• _EXERCISE DIRECTIONS_: With the first line as the start and the line containing "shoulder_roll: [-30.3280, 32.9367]" as the end, write out every line of the records exactly.

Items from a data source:
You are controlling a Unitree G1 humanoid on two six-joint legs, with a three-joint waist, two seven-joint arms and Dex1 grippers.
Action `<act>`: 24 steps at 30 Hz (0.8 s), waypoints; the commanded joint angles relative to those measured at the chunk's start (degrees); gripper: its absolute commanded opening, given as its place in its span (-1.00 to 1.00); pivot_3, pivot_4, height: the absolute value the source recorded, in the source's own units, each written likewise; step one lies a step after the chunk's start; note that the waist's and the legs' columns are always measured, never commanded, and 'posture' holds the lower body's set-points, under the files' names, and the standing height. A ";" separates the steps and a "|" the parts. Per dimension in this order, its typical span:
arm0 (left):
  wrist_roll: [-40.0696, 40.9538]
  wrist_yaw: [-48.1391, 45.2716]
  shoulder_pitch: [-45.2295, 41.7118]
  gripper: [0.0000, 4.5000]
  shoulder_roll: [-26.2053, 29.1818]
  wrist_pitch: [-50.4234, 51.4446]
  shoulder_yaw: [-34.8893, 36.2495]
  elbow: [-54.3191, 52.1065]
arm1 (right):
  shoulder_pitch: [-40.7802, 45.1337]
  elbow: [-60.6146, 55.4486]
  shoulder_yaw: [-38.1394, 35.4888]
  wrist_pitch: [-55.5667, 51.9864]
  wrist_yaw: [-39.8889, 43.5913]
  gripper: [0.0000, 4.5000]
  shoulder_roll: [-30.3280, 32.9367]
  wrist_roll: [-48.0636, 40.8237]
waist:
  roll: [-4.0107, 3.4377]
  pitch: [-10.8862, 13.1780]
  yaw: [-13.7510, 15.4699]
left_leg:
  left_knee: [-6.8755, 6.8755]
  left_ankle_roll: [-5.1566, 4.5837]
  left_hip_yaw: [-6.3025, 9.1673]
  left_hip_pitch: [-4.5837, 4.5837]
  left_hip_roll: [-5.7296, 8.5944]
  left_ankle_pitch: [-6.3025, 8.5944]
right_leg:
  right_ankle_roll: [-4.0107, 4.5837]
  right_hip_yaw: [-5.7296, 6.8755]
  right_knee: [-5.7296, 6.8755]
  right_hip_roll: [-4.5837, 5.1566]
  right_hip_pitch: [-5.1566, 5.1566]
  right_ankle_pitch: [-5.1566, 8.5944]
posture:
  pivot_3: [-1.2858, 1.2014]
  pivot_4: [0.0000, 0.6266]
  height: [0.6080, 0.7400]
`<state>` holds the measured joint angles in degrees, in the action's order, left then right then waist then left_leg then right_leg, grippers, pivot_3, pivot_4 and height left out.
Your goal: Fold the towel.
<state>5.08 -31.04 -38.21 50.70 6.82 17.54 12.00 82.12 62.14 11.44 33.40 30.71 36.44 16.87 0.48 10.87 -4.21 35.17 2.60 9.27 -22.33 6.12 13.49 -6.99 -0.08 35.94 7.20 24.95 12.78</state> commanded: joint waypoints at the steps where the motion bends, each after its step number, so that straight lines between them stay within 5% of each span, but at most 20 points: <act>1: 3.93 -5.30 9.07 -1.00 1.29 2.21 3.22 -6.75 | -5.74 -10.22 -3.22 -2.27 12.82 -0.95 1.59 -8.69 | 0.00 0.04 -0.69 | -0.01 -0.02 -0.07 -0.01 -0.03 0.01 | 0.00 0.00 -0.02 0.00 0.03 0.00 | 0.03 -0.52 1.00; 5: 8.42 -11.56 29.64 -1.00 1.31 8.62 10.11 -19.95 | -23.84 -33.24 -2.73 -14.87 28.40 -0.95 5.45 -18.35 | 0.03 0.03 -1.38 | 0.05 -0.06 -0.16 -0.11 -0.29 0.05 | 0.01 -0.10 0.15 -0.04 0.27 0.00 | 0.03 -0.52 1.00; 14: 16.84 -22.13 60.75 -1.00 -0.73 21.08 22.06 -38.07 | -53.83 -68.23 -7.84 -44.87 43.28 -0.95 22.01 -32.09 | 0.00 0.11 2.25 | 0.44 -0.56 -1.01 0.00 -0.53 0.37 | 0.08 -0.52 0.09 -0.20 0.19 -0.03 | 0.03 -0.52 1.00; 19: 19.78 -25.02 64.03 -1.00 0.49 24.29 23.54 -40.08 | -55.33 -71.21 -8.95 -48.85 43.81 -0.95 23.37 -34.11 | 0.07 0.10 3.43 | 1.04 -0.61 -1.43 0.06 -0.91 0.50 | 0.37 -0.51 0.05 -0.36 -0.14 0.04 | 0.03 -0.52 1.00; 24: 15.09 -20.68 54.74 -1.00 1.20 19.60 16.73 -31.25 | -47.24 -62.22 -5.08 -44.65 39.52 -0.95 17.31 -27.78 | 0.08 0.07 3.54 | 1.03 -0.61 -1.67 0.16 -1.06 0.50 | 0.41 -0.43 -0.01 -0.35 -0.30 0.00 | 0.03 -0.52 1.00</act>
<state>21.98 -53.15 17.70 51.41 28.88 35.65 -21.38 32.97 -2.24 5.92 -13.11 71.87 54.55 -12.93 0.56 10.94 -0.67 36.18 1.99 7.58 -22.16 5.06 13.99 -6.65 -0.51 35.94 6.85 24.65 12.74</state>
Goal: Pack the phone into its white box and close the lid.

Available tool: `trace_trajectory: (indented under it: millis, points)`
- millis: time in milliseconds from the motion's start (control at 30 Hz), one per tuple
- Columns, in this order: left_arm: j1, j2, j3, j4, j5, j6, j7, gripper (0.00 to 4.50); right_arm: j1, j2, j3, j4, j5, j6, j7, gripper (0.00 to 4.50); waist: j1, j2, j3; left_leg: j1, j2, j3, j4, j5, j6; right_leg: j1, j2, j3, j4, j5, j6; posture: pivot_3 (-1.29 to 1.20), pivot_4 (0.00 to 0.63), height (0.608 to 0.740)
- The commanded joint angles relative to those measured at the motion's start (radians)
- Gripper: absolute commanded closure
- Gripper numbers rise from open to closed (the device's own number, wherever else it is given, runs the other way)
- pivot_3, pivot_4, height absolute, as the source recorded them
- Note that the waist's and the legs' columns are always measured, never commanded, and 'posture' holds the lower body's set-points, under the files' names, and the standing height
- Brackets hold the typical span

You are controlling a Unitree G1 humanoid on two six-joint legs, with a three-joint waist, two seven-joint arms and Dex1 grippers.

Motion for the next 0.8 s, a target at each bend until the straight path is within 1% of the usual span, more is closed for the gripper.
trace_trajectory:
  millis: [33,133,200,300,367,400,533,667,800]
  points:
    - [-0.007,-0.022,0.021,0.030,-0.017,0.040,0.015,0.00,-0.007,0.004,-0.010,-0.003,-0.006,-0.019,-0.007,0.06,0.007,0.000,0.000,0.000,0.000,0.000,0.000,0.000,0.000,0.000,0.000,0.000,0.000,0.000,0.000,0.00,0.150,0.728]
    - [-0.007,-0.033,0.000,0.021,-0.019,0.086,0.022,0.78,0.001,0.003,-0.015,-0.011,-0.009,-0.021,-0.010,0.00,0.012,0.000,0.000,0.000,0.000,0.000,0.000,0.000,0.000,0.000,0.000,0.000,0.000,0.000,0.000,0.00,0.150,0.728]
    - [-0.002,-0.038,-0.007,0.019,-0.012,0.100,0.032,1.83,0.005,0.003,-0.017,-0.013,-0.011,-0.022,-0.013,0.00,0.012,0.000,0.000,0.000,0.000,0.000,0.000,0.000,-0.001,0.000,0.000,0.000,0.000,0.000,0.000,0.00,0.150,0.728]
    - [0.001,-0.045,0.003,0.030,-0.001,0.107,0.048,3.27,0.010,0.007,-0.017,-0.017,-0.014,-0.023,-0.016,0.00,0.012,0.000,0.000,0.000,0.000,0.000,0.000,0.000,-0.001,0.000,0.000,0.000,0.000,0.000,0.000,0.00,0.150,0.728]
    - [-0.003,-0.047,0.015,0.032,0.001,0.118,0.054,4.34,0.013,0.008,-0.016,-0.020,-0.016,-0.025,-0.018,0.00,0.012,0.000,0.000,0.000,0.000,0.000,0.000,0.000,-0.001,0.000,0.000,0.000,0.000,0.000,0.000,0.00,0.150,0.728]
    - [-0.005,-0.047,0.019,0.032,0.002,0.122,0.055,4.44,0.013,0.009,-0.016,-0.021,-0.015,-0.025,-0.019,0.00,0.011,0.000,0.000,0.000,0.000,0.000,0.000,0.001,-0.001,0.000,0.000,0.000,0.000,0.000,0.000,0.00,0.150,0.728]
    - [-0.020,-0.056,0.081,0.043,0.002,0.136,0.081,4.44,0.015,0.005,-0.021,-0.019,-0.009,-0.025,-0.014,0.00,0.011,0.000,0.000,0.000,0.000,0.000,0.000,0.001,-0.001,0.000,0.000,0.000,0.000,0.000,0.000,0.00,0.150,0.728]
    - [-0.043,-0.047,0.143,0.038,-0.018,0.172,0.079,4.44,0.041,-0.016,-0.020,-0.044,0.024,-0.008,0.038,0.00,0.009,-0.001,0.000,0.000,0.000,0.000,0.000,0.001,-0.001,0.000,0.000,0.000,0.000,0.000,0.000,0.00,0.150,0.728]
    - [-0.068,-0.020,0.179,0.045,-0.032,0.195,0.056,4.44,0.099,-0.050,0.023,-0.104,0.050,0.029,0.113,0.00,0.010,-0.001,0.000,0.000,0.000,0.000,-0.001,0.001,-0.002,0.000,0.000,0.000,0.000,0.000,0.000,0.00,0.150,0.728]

• _RESPONSE_:
You are controlling a Unitree G1 humanoid on two six-joint legs, with a three-joint waist, two seven-joint arms and Dex1 grippers.
Action `<act>`: 24 steps at 30 Hz (0.8 s), waypoints; the commanded joint angles relative to those measured at the chunk's start (degrees); gripper: its absolute commanded opening, given as its place in its span (-1.00 to 1.00); pivot_3, pivot_4, height: the absolute value the source recorded, in the source's own units, each written likewise; step one lies a step after the chunk's start; note that the waist's and the legs' columns are always measured, never commanded, and 'posture' holds the lower body's set-points, under the files' names, and the standing height. A ";" separates the steps and a "|" the parts. Per dimension in this order, its typical span:
arm0 (left):
  wrist_roll: [-40.0696, 40.9538]
  wrist_yaw: [-48.1391, 45.2716]
  shoulder_pitch: [-45.2295, 41.7118]
  gripper: [0.0000, 4.5000]
  shoulder_roll: [-26.2053, 29.1818]
  wrist_pitch: [-50.4234, 51.4446]
  shoulder_yaw: [-34.8893, 36.2495]
  elbow: [-54.3191, 52.1065]
arm1 (right):
  shoulder_pitch: [-40.7802, 45.1337]
  elbow: [-60.6146, 55.4486]
  shoulder_yaw: [-38.1394, 35.4888]
  wrist_pitch: [-55.5667, 51.9864]
  wrist_yaw: [-39.8889, 43.5913]
  gripper: [0.0000, 4.5000]
  shoulder_roll: [-30.3280, 32.9367]

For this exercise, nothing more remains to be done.